*SUPPLIED MATERIAL:*
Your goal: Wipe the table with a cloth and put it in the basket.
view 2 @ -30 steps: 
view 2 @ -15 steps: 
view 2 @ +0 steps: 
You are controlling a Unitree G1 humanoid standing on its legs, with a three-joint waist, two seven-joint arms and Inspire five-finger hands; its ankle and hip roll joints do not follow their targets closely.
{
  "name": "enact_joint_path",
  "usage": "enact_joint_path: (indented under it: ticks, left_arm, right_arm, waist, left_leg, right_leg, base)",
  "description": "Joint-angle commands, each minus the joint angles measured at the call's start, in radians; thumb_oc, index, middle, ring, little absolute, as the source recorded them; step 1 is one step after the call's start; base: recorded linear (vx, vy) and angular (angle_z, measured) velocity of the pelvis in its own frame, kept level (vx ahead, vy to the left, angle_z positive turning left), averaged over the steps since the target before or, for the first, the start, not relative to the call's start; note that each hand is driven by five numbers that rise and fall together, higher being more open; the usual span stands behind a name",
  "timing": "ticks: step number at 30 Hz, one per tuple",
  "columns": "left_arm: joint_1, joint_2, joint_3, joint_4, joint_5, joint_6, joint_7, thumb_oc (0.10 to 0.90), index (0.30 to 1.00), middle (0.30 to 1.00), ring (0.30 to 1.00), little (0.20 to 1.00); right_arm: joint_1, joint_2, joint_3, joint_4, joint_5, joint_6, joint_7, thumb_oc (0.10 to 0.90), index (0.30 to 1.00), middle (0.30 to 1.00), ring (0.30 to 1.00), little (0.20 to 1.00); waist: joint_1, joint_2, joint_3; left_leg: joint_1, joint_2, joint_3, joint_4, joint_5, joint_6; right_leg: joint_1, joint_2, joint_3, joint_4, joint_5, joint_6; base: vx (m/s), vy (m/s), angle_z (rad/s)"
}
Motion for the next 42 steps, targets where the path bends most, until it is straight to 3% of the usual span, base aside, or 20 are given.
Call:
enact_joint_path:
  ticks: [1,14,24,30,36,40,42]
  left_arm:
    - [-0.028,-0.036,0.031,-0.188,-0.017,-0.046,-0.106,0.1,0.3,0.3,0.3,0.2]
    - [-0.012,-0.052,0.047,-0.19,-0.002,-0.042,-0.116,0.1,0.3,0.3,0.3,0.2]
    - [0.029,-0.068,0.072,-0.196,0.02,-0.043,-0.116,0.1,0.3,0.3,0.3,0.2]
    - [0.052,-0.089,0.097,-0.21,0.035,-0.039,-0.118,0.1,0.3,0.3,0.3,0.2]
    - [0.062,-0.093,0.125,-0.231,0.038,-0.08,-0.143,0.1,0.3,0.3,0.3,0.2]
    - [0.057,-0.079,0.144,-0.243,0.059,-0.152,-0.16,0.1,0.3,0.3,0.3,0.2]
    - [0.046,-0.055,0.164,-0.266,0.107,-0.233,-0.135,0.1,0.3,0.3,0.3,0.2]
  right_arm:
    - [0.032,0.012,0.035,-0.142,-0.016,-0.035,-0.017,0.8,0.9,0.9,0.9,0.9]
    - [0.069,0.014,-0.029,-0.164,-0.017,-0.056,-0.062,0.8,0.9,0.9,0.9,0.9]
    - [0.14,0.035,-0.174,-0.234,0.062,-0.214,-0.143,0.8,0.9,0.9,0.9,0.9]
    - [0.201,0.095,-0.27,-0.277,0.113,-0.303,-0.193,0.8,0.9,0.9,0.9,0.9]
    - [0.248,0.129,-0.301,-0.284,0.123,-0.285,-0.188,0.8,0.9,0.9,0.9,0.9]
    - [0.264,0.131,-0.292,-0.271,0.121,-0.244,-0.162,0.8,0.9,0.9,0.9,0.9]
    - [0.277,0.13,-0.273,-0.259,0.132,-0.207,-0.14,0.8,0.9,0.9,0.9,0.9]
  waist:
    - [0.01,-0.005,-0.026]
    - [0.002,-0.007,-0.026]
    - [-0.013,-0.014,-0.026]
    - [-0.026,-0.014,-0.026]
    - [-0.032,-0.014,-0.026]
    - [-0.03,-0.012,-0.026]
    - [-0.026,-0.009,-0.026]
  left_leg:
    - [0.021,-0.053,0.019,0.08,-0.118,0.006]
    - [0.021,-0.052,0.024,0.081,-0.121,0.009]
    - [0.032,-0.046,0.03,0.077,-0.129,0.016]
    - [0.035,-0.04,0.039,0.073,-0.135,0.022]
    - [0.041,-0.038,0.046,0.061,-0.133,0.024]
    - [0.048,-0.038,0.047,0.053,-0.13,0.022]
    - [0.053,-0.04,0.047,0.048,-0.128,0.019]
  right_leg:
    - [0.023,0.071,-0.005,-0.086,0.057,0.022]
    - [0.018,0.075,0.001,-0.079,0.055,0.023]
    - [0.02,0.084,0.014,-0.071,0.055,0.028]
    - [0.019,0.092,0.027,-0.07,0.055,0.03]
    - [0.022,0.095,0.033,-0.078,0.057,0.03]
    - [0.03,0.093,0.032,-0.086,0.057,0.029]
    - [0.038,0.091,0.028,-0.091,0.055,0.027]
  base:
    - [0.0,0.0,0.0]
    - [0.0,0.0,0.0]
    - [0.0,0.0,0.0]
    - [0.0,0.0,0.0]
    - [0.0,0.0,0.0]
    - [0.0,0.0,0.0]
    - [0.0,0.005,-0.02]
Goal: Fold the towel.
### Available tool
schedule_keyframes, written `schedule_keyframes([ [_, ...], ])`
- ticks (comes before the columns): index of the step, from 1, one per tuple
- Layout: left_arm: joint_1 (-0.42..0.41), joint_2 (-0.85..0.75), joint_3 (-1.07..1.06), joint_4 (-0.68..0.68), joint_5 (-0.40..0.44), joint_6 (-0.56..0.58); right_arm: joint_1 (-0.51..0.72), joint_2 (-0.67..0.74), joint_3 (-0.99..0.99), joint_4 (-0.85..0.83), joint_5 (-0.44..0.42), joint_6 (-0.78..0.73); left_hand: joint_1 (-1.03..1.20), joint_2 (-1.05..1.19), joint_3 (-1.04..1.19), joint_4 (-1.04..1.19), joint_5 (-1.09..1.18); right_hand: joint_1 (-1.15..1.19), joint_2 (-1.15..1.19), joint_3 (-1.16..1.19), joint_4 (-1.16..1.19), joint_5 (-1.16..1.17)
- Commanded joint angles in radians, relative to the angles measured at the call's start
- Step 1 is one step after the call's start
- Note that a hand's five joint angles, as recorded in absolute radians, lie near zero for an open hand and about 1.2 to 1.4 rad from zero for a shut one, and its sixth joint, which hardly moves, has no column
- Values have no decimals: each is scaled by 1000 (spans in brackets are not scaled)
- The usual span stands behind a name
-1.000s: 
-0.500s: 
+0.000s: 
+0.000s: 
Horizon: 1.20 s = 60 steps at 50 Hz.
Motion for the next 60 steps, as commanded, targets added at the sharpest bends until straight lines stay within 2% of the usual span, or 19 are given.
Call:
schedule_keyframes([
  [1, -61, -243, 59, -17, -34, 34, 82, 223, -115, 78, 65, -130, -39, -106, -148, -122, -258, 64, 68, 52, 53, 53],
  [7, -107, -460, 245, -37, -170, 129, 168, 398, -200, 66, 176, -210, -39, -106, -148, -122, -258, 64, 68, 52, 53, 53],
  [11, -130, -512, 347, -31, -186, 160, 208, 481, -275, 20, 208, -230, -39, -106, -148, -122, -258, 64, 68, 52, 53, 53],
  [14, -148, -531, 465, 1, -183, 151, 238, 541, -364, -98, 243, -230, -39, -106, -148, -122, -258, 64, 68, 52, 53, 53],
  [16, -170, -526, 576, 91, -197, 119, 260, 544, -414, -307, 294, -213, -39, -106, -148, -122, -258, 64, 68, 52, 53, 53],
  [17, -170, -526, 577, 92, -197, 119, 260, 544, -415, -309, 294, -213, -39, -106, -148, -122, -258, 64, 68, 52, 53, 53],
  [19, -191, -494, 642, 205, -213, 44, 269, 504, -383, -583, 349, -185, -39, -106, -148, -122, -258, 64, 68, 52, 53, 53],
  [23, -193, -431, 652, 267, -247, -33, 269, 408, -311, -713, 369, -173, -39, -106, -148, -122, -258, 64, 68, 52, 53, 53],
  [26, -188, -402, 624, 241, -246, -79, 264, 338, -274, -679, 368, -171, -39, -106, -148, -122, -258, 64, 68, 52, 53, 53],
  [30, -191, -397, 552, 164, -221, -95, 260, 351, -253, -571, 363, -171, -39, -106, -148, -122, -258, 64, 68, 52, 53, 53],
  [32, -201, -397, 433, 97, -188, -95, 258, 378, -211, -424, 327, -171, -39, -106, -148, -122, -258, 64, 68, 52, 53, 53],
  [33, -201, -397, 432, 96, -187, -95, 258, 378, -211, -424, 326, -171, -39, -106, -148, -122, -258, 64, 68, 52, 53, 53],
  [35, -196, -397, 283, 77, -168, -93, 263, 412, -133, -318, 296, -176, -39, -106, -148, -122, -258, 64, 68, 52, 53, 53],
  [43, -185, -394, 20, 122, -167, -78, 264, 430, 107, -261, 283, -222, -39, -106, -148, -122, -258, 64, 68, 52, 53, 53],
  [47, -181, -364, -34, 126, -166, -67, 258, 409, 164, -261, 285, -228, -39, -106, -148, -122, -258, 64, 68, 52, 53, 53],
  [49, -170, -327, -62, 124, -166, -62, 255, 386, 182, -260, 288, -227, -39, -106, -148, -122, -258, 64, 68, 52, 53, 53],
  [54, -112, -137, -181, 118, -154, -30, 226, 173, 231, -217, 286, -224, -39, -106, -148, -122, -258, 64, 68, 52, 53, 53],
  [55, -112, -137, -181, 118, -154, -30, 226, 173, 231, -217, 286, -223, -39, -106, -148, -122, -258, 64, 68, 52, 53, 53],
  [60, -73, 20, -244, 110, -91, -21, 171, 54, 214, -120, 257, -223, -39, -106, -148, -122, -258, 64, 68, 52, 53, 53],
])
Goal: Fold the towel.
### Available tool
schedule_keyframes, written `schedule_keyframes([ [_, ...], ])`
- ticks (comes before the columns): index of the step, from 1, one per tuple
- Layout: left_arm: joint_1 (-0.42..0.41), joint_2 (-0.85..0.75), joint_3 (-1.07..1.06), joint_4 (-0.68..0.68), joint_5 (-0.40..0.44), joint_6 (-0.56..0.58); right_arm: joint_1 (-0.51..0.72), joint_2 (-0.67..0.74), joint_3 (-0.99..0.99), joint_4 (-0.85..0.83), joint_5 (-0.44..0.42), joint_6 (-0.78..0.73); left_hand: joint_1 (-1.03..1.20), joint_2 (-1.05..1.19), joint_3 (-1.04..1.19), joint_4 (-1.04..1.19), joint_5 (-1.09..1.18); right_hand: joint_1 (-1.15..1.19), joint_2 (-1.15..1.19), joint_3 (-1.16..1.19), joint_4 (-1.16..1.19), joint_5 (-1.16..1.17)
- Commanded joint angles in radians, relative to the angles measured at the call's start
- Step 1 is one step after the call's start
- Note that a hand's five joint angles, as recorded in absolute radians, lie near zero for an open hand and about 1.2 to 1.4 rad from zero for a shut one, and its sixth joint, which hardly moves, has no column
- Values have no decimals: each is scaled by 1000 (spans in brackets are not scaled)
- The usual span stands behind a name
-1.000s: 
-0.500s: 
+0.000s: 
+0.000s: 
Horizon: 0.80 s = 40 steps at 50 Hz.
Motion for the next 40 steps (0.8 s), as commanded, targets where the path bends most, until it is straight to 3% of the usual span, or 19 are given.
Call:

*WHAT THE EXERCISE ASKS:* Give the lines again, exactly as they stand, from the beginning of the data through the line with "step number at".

*SOLVED EXERCISE:*
Your goal: Wipe the table with a cloth and put it in the basket.
view 2 @ -30 steps: 
view 2 @ -15 steps: 
view 2 @ +0 steps: 
You are controlling a Unitree G1 humanoid standing on its legs, with a three-joint waist, two seven-joint arms and Inspire five-finger hands; its ankle and hip roll joints do not follow their targets closely.
{
  "name": "enact_joint_path",
  "usage": "enact_joint_path: (indented under it: ticks, left_arm, right_arm, waist, left_leg, right_leg, base)",
  "description": "Joint-angle commands, each minus the joint angles measured at the call's start, in radians; thumb_oc, index, middle, ring, little absolute, as the source recorded them; step 1 is one step after the call's start; base: recorded linear (vx, vy) and angular (angle_z, measured) velocity of the pelvis in its own frame, kept level (vx ahead, vy to the left, angle_z positive turning left), averaged over the steps since the target before or, for the first, the start, not relative to the call's start; note that each hand is driven by five numbers that rise and fall together, higher being more open; the usual span stands behind a name",
  "timing": "ticks: step number at 30 Hz, one per tuple",

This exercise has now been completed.